**WHAT THE TASK ASKS**
Lines from the line with "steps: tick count" to the line with "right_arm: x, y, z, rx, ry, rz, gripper" in the entries below, and only those, must be output exactly, with both ends included.

[Data extracted from a collection]
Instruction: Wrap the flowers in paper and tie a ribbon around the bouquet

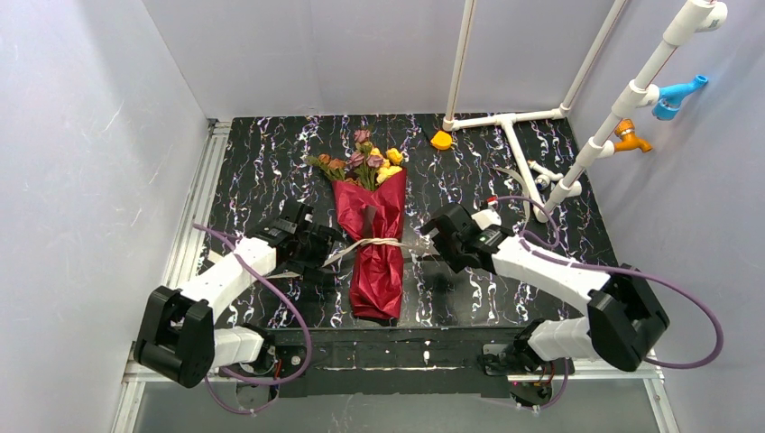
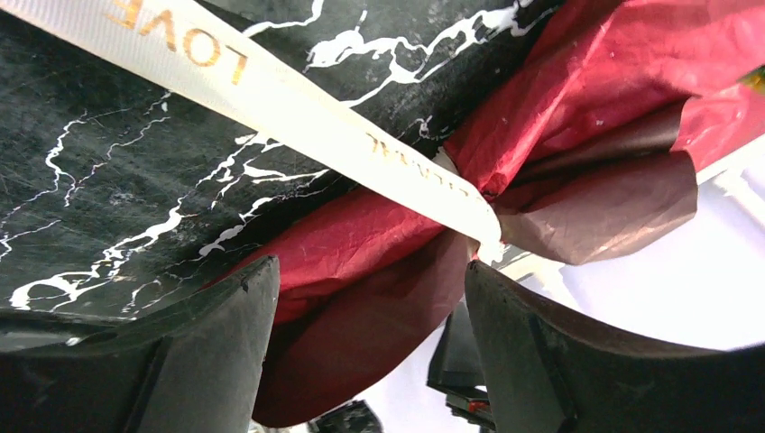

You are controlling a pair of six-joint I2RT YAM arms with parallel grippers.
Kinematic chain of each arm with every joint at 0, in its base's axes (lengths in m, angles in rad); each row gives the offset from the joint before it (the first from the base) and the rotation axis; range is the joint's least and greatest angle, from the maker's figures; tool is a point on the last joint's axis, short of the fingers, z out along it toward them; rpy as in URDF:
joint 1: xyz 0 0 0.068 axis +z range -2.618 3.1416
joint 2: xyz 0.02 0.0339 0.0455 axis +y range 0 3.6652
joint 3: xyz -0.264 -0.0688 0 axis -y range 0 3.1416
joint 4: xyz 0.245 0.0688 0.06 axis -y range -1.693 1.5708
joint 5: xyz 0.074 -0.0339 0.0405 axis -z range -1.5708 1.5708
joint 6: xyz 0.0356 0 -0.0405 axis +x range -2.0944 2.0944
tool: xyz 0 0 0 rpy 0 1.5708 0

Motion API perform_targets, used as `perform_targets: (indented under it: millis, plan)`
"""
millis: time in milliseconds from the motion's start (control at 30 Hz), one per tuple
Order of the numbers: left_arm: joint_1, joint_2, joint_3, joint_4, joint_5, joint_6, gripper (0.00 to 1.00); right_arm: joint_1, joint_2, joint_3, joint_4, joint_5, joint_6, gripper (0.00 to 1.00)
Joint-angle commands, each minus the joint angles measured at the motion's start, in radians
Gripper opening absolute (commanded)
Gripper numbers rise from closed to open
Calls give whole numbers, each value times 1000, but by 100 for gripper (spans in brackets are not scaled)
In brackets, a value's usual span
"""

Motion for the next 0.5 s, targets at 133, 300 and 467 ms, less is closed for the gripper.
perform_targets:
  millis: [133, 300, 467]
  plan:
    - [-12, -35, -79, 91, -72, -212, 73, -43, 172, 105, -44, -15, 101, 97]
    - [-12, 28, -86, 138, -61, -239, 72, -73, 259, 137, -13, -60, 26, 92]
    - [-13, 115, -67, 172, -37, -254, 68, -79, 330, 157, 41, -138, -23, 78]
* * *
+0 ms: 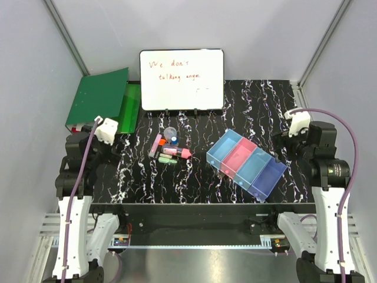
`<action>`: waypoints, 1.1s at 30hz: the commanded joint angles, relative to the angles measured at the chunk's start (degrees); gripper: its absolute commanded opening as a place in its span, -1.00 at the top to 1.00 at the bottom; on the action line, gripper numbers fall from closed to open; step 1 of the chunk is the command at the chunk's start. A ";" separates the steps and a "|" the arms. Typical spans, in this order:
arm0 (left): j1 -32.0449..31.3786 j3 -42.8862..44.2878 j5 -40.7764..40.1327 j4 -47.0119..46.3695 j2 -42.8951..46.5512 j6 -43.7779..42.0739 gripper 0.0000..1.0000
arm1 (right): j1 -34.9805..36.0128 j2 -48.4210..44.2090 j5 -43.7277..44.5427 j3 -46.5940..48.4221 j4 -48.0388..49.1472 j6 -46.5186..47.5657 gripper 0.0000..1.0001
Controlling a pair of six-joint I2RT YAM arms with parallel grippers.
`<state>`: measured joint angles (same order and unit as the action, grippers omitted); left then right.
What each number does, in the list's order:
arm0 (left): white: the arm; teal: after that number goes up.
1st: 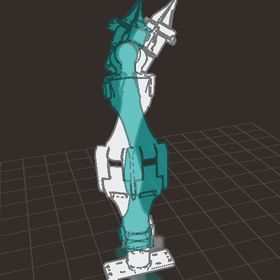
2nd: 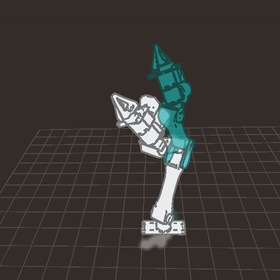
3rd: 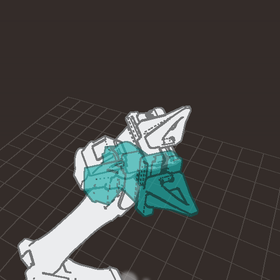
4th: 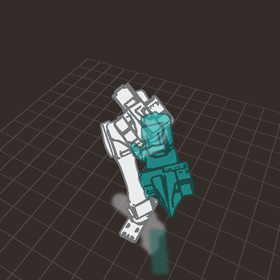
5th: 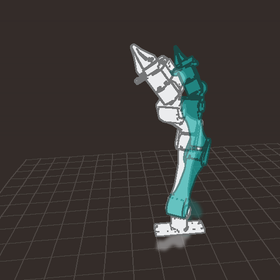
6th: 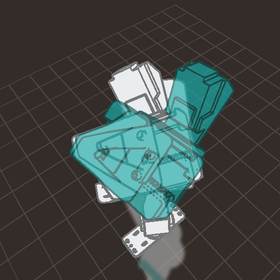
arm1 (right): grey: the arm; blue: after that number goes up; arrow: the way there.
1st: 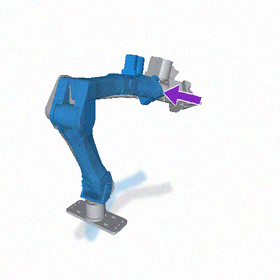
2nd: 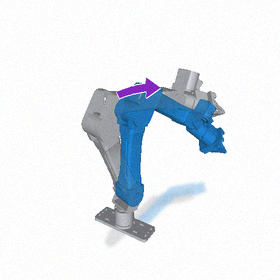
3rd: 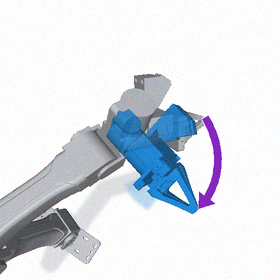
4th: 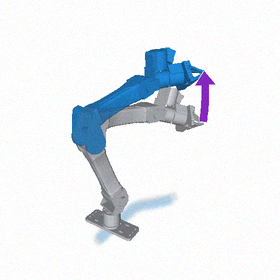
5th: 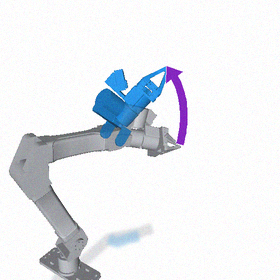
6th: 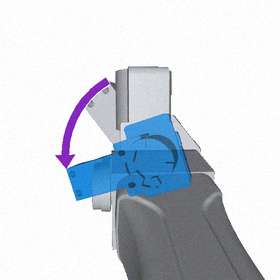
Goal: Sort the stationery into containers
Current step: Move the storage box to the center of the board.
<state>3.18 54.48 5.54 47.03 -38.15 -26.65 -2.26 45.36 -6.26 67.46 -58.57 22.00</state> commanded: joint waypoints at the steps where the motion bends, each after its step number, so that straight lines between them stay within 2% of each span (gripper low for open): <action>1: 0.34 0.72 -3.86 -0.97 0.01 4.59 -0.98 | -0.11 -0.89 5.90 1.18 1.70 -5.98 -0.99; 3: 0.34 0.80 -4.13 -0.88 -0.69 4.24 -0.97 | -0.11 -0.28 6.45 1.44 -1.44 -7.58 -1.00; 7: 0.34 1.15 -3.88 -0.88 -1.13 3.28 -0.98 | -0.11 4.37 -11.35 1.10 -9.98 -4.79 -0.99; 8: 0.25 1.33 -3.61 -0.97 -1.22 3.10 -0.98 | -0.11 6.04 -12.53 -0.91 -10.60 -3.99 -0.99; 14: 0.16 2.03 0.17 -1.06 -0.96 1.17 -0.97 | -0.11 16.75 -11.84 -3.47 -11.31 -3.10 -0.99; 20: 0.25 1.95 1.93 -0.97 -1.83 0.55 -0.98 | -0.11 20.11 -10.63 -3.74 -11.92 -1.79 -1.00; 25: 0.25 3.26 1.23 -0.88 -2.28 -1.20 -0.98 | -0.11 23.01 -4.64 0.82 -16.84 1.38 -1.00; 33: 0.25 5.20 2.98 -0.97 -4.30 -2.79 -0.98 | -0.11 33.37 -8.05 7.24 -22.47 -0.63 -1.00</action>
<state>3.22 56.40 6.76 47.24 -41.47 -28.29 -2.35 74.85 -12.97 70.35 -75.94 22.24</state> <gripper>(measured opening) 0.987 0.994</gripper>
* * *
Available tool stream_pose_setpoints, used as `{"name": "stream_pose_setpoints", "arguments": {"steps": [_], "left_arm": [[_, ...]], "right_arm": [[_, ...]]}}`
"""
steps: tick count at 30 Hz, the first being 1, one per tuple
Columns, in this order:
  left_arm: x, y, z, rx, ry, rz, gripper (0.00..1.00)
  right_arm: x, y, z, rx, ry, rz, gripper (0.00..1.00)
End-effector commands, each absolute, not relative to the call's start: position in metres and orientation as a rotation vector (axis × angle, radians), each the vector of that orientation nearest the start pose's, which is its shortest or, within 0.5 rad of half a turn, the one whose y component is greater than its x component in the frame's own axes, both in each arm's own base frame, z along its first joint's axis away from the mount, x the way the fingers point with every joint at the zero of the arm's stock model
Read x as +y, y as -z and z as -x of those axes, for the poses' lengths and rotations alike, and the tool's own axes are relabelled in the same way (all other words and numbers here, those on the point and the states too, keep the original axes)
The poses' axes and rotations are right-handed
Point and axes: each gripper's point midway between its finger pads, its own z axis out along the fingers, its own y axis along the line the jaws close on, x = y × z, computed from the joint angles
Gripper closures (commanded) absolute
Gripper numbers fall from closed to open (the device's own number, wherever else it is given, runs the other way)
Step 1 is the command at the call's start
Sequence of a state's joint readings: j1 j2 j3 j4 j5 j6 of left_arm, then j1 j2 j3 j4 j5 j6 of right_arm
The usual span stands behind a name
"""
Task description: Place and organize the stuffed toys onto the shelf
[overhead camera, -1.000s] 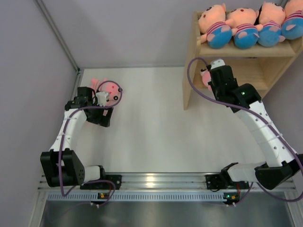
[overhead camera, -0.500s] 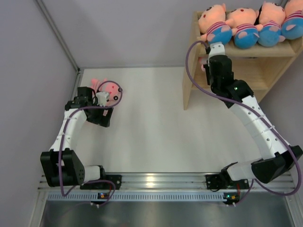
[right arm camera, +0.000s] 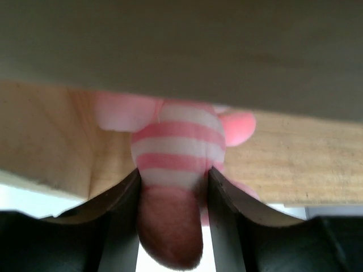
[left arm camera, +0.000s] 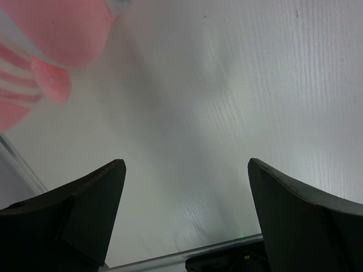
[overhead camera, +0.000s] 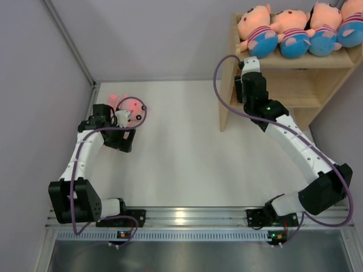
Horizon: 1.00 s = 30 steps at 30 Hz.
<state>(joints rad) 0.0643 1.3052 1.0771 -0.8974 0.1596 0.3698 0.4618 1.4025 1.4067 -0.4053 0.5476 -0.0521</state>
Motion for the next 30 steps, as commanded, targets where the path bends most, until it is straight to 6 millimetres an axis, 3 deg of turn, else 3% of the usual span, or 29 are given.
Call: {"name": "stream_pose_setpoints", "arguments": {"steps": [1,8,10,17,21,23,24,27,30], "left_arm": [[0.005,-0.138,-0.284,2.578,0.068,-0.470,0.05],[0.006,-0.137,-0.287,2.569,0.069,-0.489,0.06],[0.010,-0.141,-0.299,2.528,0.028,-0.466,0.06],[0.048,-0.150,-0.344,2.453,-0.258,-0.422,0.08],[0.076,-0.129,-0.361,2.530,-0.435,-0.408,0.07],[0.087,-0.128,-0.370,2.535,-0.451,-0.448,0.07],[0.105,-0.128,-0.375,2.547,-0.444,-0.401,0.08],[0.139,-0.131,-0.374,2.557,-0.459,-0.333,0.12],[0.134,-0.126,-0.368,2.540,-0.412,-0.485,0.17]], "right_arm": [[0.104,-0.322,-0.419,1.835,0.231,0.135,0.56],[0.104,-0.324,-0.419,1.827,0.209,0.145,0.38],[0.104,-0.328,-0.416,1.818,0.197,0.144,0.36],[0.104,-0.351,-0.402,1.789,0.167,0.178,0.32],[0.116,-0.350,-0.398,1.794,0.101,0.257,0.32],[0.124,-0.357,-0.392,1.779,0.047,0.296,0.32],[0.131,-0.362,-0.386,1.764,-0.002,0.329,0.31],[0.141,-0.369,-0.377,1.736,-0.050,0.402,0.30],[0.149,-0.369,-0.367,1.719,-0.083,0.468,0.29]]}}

**RESPONSE AREA**
steps: tick count at 30 Hz, the first being 1, one per tuple
Columns, in this order:
  left_arm: x, y, z, rx, ry, rz, gripper (0.00..1.00)
  right_arm: x, y, z, rx, ry, rz, gripper (0.00..1.00)

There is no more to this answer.